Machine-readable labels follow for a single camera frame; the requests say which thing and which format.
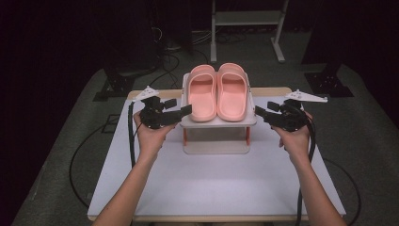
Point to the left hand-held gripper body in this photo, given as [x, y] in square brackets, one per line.
[153, 116]

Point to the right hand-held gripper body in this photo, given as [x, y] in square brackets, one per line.
[290, 117]

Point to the pink slipper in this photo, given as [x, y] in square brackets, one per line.
[232, 92]
[202, 94]

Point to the white shoe rack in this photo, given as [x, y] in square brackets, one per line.
[216, 147]

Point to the person's left hand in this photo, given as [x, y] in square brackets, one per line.
[150, 142]

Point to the person's right hand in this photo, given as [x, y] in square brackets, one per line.
[295, 144]

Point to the black stand base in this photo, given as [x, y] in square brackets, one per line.
[327, 83]
[119, 83]

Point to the white table mat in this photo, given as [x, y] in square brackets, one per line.
[219, 182]

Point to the white metal stand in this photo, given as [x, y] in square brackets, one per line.
[246, 17]

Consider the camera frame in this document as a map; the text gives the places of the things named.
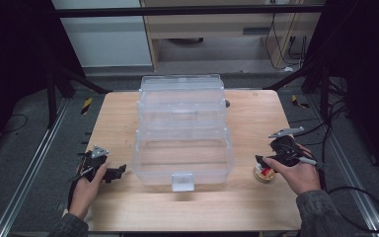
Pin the black horizontal frame bar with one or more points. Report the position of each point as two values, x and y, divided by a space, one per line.
177 11

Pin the black and yellow tape strip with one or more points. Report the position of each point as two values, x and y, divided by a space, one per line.
298 102
86 105

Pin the person's left hand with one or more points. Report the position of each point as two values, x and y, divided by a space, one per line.
84 194

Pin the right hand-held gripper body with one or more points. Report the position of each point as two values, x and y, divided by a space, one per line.
286 148

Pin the light wooden desk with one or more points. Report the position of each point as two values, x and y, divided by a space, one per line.
207 24

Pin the black curtain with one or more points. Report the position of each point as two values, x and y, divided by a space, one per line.
10 65
368 65

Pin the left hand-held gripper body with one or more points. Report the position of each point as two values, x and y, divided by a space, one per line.
93 158

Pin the person's right hand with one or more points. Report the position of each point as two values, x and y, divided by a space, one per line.
301 179

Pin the aluminium floor rail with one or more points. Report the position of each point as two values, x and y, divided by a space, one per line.
352 174
29 168

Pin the clear plastic storage box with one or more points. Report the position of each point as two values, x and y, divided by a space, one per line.
182 154

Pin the black metal stand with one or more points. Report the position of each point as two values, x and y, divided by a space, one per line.
324 92
51 95

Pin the white cabinet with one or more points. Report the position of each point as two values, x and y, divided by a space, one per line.
105 39

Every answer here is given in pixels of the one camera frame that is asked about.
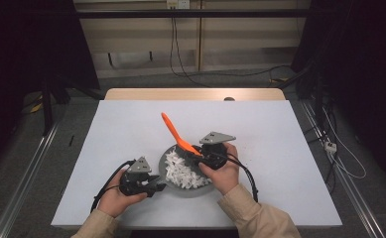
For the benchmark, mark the white power strip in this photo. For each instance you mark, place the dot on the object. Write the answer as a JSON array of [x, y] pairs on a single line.
[[330, 146]]

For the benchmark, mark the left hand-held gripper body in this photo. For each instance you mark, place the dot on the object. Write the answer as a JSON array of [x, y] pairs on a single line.
[[140, 167]]

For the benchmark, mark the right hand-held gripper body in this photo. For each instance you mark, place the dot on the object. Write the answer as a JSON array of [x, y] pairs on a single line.
[[217, 139]]

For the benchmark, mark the white table mat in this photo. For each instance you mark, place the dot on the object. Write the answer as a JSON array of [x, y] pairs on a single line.
[[273, 185]]

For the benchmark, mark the person's left hand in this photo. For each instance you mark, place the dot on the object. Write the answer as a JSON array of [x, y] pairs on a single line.
[[116, 198]]

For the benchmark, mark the grey dustpan with orange edge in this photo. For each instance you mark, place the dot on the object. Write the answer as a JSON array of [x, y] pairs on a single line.
[[187, 192]]

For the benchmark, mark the aluminium floor rail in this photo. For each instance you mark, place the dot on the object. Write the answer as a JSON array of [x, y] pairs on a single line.
[[25, 178], [352, 195]]

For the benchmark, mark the wooden table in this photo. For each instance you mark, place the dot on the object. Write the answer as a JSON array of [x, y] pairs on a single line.
[[180, 94]]

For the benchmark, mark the pile of white paper scraps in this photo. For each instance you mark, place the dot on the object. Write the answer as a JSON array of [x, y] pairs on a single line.
[[184, 173]]

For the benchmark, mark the person's right hand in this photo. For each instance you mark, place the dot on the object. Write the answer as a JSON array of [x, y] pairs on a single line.
[[225, 178]]

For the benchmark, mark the orange brush with grey bristles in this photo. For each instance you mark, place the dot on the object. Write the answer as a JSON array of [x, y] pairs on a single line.
[[172, 129]]

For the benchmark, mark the dark table grommet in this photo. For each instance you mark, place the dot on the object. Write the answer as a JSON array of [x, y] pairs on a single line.
[[229, 98]]

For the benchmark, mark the black metal stand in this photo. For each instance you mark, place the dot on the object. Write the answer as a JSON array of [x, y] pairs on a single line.
[[47, 109]]

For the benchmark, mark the black horizontal bar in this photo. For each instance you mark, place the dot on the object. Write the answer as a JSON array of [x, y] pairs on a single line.
[[193, 13]]

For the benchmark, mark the white wall socket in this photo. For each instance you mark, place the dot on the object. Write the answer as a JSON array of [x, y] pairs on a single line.
[[178, 4]]

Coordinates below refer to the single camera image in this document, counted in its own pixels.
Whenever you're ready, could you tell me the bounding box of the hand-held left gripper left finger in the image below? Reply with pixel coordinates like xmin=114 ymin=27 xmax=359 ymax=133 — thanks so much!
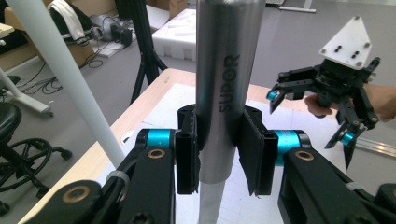
xmin=175 ymin=104 xmax=201 ymax=195

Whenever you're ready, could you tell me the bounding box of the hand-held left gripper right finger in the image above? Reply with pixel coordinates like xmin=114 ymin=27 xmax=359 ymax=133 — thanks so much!
xmin=235 ymin=105 xmax=279 ymax=198

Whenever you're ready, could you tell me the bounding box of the black tripod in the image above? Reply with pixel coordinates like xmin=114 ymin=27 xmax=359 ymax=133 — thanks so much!
xmin=130 ymin=0 xmax=169 ymax=105

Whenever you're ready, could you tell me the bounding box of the white foam block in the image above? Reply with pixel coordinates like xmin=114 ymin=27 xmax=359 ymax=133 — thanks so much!
xmin=151 ymin=8 xmax=199 ymax=62

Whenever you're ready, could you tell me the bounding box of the grey and black device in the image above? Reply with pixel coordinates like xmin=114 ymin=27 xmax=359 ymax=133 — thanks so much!
xmin=90 ymin=13 xmax=134 ymax=49

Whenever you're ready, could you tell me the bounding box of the brown cardboard box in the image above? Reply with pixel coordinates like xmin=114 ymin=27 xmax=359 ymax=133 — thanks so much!
xmin=0 ymin=5 xmax=96 ymax=73

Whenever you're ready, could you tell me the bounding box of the white plastic pipe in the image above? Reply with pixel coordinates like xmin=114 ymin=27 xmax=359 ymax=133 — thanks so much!
xmin=6 ymin=0 xmax=136 ymax=169

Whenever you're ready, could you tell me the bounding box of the white desk leg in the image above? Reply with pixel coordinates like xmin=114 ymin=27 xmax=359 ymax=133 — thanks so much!
xmin=0 ymin=66 xmax=54 ymax=119

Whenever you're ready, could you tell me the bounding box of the white and black cloth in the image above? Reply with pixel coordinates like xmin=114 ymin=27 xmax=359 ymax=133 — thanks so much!
xmin=48 ymin=0 xmax=94 ymax=47

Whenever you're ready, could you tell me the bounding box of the aluminium rail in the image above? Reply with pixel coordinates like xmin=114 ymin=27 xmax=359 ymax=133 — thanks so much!
xmin=354 ymin=136 xmax=396 ymax=159

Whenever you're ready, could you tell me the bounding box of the black floor cable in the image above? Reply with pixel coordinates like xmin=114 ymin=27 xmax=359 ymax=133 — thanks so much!
xmin=18 ymin=61 xmax=64 ymax=96

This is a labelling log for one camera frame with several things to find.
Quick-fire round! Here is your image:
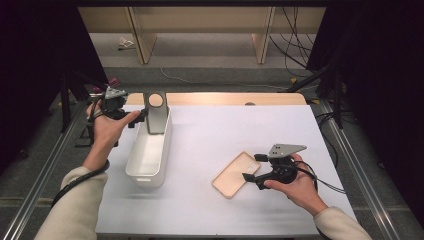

+ + + +

**TASK TO COMPLETE**
Only the lines holding the word "document" belong in the answer; copy them from the listing above.

**ANSWER TO THIS EXERCISE**
Consider the camera frame in this document as a map; the text gives the places of the things named.
Coordinates below refer to the single camera image in this document, counted in its own pixels.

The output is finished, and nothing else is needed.